Then Jason could bear up no longer. He flung himself down on his knees by the bedside, and buried his face in the dying man's breast.

"Father," he sobbed, "I am your son."

But Stephen Orry only smiled, and answered very quietly, "Ah, yes, I remember – that was part of our bargain, my good lad. Well, God bless you, my son. God bless and speed you."

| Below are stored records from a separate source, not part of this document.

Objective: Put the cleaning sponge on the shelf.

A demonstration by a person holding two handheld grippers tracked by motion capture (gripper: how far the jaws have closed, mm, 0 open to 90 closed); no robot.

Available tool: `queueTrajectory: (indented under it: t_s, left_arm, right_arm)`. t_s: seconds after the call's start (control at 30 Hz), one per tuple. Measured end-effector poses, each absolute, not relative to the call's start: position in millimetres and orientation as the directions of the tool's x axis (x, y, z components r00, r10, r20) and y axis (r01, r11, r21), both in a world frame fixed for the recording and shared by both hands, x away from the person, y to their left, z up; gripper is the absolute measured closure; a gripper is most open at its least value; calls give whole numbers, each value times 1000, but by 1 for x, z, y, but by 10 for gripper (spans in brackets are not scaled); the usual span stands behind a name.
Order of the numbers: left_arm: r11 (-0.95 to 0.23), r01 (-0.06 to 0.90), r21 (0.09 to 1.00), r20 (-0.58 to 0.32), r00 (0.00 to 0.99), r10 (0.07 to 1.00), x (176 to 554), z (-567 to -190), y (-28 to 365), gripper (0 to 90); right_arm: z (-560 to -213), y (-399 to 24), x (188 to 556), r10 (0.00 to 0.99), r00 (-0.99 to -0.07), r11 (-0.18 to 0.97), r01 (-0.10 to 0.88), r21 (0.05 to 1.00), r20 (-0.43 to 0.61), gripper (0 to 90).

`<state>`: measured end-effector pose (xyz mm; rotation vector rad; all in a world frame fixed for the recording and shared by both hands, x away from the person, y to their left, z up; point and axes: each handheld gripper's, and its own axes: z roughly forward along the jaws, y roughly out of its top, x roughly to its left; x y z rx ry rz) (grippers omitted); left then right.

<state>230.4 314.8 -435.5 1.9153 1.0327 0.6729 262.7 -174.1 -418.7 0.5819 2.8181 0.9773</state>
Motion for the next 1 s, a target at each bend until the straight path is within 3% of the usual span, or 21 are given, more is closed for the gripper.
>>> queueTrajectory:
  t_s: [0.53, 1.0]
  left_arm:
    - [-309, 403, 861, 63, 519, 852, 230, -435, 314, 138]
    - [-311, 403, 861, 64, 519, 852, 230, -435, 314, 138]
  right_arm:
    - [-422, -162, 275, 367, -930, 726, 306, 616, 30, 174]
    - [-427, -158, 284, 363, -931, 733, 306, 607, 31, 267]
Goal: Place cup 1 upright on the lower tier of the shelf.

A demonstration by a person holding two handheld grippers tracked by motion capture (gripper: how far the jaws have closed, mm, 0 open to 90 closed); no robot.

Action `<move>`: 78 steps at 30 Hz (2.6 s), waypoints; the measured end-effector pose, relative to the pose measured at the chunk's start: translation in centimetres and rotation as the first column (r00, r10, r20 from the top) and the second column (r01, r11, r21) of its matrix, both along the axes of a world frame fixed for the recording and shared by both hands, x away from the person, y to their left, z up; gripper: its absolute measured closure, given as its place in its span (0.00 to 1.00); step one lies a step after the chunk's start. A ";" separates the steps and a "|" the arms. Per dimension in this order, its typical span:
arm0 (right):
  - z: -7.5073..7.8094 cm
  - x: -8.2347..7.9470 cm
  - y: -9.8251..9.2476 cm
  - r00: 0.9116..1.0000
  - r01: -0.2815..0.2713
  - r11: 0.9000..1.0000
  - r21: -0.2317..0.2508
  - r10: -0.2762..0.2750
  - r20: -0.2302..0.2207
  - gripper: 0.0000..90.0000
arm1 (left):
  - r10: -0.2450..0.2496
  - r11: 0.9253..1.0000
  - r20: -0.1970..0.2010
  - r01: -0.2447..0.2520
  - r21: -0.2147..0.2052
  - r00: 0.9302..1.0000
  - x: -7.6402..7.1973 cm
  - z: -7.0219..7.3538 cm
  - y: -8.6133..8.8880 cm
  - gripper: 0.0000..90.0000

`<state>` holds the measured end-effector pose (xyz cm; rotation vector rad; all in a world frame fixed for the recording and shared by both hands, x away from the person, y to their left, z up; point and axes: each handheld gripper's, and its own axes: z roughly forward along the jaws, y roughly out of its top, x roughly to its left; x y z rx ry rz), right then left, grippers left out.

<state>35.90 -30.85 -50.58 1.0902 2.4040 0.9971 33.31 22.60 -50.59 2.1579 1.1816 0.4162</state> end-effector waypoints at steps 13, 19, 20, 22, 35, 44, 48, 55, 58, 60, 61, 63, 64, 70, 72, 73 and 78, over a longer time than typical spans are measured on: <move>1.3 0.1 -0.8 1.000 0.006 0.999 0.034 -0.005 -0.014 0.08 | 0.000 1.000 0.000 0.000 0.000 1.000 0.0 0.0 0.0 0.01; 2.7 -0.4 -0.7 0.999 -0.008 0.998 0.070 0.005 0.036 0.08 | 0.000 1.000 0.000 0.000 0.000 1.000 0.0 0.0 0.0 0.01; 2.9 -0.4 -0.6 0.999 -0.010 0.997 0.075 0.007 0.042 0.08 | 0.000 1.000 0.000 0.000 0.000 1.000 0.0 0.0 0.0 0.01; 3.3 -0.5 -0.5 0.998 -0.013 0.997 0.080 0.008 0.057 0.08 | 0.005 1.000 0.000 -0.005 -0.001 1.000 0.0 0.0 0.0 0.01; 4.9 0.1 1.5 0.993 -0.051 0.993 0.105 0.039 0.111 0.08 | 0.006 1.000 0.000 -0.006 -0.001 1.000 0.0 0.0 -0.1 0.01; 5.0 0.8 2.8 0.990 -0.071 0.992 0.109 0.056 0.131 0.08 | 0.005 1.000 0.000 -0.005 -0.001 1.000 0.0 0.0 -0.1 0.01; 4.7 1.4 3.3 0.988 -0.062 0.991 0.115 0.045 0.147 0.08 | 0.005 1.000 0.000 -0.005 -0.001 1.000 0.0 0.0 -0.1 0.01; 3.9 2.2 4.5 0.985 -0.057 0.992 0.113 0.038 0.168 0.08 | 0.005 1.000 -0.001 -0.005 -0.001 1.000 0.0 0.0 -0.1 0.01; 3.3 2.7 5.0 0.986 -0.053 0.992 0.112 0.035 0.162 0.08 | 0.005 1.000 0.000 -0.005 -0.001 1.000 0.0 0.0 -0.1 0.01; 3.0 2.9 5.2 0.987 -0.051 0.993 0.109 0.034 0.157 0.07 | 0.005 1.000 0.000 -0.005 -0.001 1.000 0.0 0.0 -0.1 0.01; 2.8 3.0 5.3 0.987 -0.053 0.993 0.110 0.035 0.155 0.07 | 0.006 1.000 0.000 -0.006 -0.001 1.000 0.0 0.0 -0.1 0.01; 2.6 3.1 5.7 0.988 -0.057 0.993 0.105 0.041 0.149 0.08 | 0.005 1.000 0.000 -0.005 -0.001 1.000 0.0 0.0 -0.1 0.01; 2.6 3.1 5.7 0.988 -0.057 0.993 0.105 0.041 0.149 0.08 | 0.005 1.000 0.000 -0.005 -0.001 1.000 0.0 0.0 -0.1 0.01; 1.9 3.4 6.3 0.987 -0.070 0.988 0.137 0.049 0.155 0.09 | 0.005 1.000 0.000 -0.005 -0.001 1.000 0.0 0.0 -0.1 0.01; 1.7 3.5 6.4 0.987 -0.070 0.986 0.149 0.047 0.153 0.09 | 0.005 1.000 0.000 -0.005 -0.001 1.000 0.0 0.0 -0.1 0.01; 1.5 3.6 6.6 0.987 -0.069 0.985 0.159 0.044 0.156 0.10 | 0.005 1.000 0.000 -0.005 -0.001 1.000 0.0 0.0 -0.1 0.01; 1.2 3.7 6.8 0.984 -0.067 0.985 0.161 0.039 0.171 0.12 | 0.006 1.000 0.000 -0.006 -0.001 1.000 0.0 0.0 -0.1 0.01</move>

And that was the end of Orry.

The Book of Michael Sunlocks

CHAPTER I.
Red Jason

Now the facts of this history must stride on some four years, and come to a great crisis in the lives of Greeba and Jason. Every event of that time seemed to draw these two together, and the first of the circumstances that bound them came very close on the death of Stephen Orry. Only a few minutes after Greeba, at the bidding of her two brothers, Stean and Thurstan, had left Jason alone with the dying man, she had parted from them without word or warning, and fled back to the little hut in Port-y-Vullin. With a wild laboring of heart, panting for breath and full of dread, she had burst the door open, fearing to see what she dare not think of; but, instead of the evil work she looked for, she had found Jason on his knees by the bedside, sobbing as if his heart would break, and Stephen Orry passing away with a tender light in his eyes and a word of blessing on his lips. At that sight she had stood on the threshold like one who is transfixed, and how long that moment had lasted she never knew. But the thing she remembered next was that Jason had taken her by the hand and drawn her up, with all the fire of her spirit gone, to where the man lay dead before them, and had made her swear to him there and then never to speak of what she had seen, and to put away from her mind forever the vague things she had but partly guessed. After that he had told her, with a world of pain, that Stephen Orry had been his father; that his father had killed his mother by base neglect and cruelty; that to wipe out his mother's wrongs he had vowed to slay his father; and that his father, not knowing him, save in the vision of his delirium, had died in the act of blessing him. Greeba had yielded to Jason, because she had been conquered by his stronger will, and was in fear of the passion which flashed in his face; but hearing all this, she remembered Michael Sunlocks, and how he must stand as the son of the other woman; and straightway she found her own reasons why she should be silent on all that she had that night seen and heard. This secret was the first of the bonds between them; and the second, though less obvious, was even more real.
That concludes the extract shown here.